**Activity**
All lines of the material below that include the string "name" are to be copied.

**Data provided**
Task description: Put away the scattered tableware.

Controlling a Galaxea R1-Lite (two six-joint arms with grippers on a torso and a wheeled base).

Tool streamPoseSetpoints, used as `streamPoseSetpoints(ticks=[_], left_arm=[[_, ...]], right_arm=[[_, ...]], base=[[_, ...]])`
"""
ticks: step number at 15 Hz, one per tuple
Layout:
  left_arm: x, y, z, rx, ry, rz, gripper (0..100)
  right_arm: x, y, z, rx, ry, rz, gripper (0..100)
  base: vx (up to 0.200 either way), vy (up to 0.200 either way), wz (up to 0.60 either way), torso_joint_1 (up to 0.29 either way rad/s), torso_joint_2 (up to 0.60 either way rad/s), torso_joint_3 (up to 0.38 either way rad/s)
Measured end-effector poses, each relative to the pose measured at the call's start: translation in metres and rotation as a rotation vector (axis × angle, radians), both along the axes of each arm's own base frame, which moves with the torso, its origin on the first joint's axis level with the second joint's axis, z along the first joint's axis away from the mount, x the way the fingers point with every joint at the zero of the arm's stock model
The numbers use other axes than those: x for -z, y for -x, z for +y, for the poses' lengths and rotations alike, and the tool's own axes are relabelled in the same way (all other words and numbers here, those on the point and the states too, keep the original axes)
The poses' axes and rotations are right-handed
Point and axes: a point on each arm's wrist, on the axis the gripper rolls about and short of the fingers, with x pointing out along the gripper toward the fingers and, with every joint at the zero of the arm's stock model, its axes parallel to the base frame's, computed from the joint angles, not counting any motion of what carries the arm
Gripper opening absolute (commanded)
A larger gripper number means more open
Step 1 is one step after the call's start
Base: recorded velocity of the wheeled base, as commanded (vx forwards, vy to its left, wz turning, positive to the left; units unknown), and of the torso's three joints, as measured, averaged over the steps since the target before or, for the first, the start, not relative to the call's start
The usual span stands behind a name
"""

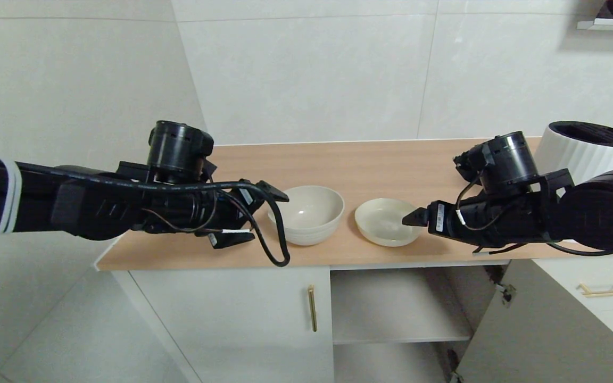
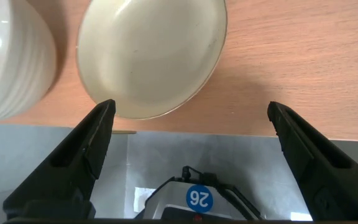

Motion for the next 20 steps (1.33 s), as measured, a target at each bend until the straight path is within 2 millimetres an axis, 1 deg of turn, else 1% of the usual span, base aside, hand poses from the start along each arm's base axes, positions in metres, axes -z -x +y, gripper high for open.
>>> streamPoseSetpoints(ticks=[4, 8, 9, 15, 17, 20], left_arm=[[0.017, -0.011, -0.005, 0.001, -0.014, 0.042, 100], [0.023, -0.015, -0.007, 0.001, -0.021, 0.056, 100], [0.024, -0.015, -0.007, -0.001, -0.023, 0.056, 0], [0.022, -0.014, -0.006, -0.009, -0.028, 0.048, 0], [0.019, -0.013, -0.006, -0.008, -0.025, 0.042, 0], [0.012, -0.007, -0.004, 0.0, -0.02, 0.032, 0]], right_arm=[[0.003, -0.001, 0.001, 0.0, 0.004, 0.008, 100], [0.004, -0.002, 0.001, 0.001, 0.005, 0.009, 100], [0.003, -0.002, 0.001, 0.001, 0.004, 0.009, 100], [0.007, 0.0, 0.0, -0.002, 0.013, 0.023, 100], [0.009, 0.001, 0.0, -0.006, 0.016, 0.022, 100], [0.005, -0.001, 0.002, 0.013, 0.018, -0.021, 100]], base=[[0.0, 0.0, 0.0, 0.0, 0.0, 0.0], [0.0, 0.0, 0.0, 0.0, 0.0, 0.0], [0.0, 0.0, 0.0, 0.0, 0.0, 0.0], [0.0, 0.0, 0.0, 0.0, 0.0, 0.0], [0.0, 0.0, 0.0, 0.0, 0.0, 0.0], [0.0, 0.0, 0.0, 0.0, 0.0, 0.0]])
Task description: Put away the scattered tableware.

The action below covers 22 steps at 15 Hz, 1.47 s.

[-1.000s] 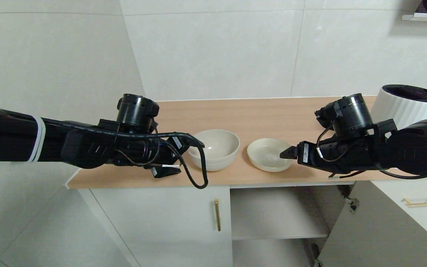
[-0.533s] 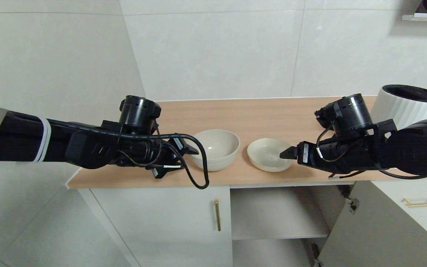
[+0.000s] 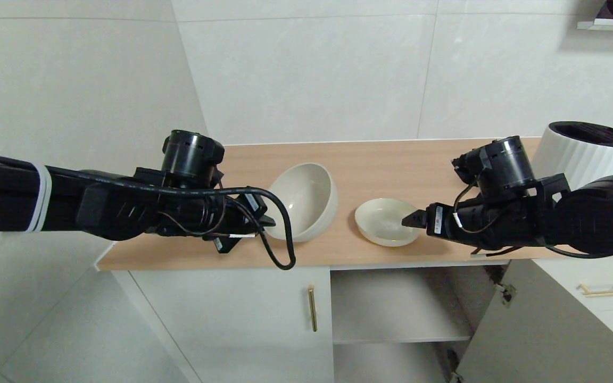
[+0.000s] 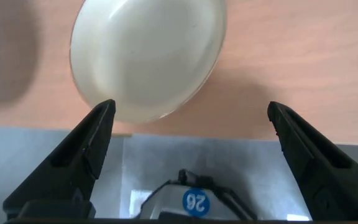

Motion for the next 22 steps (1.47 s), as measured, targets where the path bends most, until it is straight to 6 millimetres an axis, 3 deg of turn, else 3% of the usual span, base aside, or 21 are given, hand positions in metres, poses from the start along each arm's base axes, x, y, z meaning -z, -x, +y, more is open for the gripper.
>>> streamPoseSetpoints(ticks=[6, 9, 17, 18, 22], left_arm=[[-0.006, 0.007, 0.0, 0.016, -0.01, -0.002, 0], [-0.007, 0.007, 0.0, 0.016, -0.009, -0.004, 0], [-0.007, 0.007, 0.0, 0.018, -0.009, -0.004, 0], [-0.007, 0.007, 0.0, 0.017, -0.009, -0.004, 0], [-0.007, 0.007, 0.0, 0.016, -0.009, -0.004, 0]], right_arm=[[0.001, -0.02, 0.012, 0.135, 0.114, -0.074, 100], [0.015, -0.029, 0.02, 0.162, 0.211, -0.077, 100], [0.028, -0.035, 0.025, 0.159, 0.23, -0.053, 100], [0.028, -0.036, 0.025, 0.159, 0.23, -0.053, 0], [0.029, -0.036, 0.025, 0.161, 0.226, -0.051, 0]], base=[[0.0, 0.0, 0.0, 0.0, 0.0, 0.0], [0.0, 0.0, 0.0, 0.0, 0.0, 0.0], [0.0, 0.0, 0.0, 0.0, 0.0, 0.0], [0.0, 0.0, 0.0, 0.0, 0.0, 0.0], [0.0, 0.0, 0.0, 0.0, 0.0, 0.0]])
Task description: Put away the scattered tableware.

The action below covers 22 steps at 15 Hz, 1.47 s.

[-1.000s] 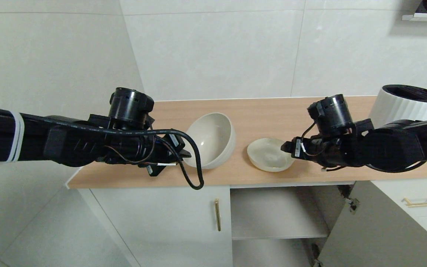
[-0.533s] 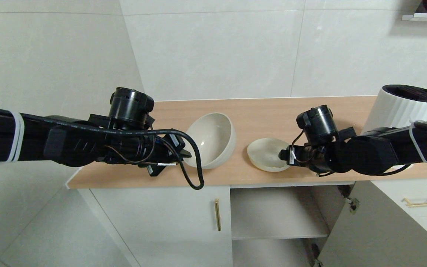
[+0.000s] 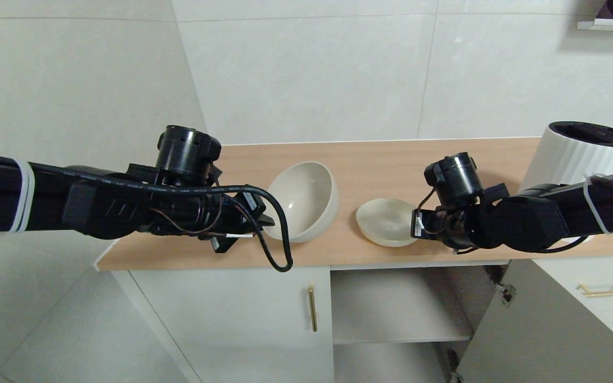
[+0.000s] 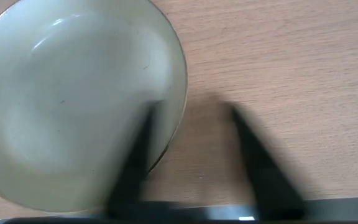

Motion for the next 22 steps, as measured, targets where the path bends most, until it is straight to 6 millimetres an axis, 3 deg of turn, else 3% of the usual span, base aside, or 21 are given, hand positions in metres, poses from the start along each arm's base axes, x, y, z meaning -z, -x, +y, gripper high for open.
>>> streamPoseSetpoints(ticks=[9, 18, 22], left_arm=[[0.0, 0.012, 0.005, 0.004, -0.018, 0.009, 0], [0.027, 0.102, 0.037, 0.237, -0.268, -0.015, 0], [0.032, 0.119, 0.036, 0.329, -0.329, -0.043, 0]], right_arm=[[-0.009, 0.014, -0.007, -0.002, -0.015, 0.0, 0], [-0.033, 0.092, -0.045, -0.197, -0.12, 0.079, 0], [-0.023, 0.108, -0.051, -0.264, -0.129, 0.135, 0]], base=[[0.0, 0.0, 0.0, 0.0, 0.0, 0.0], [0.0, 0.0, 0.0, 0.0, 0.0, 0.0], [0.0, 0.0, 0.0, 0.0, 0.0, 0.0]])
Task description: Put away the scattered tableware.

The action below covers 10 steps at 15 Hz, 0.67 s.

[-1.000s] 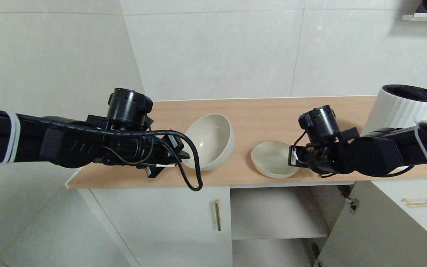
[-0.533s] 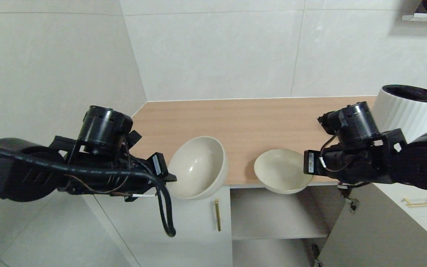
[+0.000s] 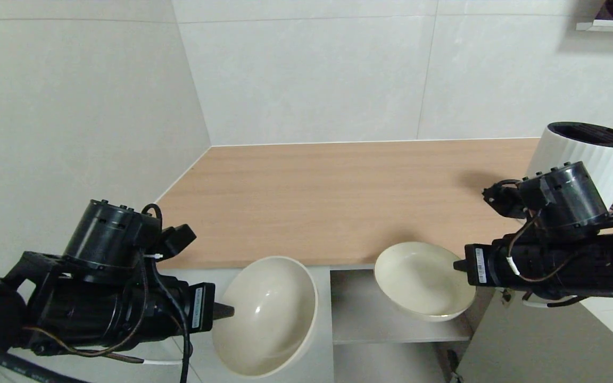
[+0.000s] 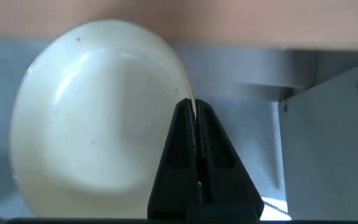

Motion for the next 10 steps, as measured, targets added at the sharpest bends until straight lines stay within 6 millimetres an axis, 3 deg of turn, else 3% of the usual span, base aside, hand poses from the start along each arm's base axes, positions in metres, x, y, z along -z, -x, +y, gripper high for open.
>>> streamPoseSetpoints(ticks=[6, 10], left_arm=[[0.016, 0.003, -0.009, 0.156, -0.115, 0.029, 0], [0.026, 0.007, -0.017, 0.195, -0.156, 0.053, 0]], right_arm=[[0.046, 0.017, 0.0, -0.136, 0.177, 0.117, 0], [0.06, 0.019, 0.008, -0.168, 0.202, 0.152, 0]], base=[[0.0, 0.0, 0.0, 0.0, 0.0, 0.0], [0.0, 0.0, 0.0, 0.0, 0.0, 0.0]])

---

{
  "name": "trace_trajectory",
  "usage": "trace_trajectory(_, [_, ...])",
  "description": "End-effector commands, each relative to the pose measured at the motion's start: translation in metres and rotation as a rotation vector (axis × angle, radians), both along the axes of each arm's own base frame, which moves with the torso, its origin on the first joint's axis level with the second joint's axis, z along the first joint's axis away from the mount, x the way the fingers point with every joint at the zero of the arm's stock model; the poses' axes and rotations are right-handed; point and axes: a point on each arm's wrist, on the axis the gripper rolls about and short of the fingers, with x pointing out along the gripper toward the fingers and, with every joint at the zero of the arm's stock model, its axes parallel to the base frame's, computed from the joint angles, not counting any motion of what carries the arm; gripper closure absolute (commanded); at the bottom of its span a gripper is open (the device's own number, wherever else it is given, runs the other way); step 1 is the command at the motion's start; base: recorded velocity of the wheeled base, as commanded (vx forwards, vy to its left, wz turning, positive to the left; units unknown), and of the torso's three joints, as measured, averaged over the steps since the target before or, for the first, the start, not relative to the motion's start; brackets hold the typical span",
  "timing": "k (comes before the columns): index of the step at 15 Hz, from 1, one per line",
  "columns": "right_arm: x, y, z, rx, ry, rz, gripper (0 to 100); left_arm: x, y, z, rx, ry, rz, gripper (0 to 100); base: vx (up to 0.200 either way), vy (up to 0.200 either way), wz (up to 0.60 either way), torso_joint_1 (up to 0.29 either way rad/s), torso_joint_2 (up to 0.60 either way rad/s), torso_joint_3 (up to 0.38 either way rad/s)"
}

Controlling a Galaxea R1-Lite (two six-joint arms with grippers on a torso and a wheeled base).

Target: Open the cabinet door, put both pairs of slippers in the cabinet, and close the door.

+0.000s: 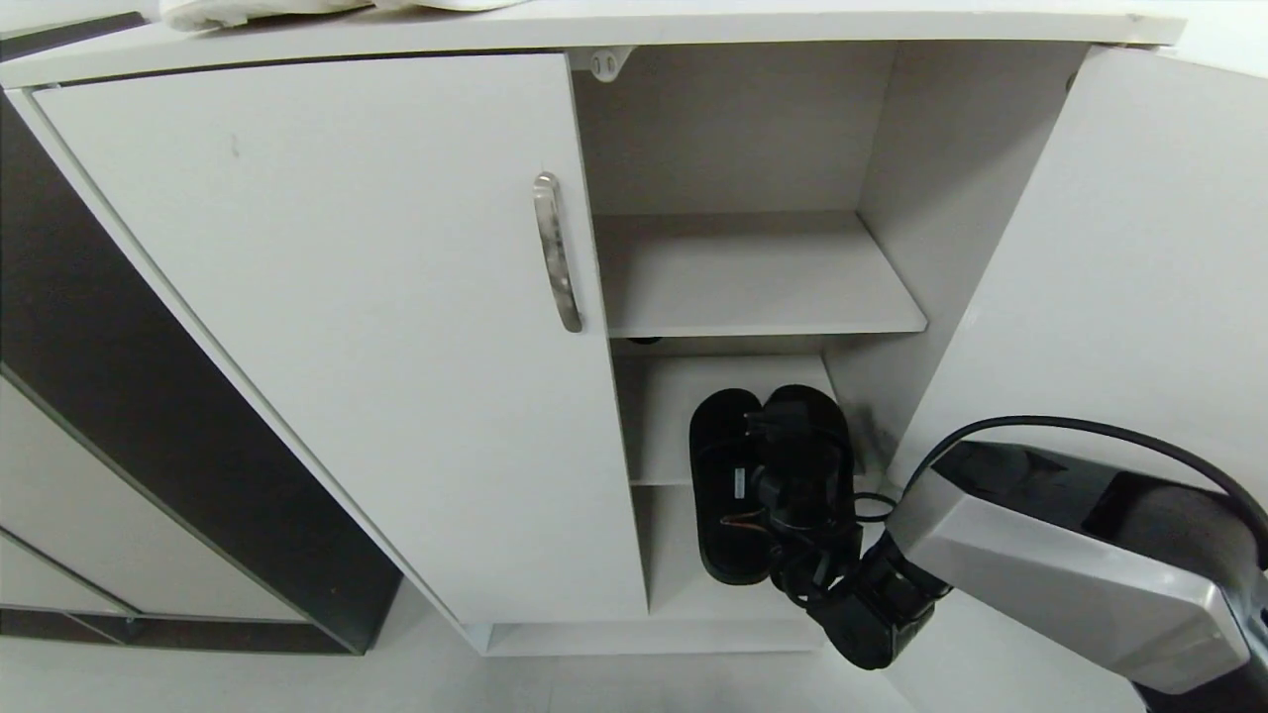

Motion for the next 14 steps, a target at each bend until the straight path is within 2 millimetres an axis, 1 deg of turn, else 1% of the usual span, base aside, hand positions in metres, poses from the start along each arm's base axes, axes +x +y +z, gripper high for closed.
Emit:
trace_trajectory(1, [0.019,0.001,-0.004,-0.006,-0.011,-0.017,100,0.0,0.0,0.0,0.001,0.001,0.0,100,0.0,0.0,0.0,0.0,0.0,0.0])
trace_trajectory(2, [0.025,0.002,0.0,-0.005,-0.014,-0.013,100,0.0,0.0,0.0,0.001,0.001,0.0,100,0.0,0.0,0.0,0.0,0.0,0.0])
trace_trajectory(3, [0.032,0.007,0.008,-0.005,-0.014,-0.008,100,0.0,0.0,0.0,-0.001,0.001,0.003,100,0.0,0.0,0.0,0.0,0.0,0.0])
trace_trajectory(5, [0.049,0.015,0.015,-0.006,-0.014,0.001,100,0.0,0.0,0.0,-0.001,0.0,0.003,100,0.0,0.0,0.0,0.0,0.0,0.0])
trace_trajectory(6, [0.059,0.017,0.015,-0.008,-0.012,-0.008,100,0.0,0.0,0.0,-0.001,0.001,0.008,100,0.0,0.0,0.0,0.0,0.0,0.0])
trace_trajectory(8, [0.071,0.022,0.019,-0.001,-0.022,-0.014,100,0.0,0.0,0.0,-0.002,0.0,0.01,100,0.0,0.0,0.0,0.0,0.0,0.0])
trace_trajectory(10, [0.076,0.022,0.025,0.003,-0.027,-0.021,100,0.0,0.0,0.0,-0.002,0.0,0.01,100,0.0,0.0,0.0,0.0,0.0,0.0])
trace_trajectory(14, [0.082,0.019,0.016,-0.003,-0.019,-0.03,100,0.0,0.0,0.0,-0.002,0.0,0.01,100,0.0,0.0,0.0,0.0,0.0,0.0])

**Response to this task**
The usual span stands behind a name
  "name": "trace_trajectory",

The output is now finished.